## PROBLEM DETAILS
Go to the line containing "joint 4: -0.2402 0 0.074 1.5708" and return it and each line after it exactly, through the end of the data below, and nothing more.

## DATA FOR THE TASK
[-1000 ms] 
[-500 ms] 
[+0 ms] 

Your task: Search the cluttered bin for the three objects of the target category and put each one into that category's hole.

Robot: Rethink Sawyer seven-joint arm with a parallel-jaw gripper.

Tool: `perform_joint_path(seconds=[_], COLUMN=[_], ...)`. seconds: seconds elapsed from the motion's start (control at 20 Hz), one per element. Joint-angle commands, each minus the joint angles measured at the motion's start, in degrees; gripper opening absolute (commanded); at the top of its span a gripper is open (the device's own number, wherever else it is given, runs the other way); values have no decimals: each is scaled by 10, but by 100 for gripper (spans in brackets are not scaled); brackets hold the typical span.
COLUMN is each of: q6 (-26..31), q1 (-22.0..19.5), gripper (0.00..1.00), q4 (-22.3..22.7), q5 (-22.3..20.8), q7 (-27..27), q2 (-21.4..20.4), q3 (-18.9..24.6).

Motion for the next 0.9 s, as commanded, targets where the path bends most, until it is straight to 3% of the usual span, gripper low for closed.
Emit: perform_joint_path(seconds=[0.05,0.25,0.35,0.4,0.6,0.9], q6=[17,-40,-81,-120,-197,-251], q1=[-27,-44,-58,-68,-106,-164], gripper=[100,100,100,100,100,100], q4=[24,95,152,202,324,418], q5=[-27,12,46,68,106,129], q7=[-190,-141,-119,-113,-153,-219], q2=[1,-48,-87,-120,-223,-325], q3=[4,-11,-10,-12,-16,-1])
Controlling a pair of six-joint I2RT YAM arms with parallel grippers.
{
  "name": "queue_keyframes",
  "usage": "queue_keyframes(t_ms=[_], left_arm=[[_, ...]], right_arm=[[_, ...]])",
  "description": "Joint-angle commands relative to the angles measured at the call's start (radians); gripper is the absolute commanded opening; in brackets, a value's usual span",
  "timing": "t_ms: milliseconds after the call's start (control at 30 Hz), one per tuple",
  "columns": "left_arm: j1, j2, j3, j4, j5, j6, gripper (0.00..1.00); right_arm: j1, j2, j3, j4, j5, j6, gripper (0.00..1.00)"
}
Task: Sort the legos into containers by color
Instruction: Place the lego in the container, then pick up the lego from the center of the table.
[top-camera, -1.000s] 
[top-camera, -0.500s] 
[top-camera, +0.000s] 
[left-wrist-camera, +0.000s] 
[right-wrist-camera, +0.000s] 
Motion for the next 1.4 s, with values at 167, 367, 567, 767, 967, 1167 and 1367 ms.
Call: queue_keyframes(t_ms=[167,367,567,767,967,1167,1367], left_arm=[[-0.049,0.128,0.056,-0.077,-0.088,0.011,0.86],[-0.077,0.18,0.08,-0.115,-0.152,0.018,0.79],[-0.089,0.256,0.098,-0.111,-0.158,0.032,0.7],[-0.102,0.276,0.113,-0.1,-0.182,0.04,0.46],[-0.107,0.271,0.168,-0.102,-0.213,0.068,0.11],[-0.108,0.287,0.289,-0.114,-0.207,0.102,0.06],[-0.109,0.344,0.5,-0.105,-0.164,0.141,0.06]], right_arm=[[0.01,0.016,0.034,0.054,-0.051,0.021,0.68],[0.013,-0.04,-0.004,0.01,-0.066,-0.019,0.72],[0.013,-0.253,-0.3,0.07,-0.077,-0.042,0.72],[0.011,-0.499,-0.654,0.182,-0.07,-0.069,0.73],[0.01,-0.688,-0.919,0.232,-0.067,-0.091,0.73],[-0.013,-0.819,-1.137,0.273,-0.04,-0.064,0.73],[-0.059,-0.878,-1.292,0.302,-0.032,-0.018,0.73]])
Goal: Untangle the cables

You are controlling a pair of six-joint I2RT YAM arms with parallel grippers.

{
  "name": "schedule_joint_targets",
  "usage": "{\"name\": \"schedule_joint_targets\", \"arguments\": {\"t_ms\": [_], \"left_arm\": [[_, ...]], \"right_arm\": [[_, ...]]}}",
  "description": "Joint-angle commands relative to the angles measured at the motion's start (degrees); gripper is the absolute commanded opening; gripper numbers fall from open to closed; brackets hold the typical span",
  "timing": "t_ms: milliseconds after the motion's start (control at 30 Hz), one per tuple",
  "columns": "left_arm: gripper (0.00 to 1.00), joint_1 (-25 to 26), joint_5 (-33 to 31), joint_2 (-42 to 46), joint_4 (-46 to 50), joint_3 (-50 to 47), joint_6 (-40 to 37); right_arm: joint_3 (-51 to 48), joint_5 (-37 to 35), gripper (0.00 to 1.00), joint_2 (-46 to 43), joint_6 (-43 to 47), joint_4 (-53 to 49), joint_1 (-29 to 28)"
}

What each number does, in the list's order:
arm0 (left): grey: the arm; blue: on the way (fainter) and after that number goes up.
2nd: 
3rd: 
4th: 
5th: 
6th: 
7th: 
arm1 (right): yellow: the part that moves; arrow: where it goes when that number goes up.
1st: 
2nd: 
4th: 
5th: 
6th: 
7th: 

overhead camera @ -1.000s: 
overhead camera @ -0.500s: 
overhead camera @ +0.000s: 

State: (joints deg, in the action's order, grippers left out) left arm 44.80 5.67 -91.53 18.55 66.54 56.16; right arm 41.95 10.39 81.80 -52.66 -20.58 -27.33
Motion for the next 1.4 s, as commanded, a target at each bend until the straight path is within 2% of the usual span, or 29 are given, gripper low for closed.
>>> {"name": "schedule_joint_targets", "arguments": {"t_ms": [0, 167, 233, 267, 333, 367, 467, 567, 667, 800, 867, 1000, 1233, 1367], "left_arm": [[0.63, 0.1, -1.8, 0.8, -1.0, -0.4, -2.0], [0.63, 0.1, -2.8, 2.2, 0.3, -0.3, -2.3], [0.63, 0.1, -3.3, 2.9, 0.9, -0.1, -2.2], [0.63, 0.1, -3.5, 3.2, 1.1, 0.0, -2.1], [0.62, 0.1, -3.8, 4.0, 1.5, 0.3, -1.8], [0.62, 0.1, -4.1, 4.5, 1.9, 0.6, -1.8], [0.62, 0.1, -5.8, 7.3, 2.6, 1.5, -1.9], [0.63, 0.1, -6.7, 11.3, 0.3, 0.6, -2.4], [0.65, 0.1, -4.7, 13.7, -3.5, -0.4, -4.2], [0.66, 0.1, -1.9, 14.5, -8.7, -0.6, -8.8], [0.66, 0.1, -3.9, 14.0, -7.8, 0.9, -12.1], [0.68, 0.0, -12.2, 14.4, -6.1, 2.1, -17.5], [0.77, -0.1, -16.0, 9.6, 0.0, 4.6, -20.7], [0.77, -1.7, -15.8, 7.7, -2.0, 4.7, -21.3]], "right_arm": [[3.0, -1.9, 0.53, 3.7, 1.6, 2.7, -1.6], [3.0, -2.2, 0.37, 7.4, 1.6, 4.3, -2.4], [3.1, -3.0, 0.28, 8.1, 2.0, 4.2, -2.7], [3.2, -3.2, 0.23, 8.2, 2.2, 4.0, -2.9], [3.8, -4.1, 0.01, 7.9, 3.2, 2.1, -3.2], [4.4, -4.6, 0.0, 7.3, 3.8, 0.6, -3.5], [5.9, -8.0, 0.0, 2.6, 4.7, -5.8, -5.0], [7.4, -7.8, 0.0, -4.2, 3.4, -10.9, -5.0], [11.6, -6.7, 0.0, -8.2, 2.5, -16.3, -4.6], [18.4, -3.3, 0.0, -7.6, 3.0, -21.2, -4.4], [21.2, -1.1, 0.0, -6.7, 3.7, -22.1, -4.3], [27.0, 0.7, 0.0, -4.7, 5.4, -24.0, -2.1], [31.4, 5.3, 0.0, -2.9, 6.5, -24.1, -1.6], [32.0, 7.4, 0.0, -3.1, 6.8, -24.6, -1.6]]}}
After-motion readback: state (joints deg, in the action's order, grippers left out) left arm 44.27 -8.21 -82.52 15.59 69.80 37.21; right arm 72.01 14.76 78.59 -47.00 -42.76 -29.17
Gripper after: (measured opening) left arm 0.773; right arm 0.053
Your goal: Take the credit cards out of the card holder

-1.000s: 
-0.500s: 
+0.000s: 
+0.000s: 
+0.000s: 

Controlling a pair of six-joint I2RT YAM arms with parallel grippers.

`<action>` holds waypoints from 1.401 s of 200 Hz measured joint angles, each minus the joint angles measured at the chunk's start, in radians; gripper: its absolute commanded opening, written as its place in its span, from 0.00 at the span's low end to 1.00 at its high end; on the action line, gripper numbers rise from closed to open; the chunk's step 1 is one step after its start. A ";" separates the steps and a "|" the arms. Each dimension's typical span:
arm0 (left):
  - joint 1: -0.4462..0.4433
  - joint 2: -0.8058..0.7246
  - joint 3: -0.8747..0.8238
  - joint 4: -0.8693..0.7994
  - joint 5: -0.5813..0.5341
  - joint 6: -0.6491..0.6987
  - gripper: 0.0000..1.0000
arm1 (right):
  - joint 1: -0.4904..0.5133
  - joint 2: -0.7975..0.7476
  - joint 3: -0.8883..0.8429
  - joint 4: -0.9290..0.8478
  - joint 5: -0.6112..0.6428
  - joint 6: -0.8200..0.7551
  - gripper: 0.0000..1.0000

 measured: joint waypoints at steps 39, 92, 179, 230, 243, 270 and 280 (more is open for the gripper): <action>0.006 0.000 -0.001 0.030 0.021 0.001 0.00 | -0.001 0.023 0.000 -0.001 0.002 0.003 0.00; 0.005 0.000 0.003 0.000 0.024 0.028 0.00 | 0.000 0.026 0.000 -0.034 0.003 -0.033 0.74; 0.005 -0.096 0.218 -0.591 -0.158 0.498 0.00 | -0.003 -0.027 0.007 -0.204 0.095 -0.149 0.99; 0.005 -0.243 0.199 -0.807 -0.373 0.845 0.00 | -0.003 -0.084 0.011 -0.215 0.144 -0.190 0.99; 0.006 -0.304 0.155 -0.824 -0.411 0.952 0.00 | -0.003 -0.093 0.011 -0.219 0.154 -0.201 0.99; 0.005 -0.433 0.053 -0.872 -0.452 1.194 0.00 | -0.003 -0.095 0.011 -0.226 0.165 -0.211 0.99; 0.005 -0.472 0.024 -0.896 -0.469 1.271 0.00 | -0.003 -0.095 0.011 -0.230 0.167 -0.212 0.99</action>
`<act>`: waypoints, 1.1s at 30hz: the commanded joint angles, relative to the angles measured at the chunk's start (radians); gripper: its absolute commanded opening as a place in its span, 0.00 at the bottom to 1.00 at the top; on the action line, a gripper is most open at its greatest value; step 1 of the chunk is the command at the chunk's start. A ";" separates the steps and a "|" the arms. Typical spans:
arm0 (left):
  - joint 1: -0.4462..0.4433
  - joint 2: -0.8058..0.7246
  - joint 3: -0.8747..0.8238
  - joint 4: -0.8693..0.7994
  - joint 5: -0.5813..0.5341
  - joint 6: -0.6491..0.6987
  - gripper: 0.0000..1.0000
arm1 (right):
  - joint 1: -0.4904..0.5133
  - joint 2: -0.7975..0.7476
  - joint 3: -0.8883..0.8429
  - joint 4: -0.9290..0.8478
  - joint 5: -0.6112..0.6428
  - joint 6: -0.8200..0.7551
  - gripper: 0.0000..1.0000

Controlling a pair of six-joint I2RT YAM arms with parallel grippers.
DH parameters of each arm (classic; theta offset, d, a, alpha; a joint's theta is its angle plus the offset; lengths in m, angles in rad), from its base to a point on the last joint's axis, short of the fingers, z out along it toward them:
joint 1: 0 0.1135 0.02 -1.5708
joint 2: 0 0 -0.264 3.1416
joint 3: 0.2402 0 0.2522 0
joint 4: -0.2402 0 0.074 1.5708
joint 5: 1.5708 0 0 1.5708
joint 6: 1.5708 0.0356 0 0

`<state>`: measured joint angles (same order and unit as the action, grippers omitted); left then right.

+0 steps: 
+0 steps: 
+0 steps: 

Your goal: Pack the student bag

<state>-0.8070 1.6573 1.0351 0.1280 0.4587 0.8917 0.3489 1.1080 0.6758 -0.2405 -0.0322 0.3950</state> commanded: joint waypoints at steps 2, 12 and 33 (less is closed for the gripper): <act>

## WRITTEN SOLUTION
joint 4: -0.2402 0 0.074 1.5708
joint 5: 1.5708 0 0 1.5708
joint 6: 1.5708 0.0356 0 0

`<state>`: measured joint angles (same order and unit as the action, grippers omitted); left then right.

+0 steps: 
+0 steps: 
+0 steps: 

Your goal: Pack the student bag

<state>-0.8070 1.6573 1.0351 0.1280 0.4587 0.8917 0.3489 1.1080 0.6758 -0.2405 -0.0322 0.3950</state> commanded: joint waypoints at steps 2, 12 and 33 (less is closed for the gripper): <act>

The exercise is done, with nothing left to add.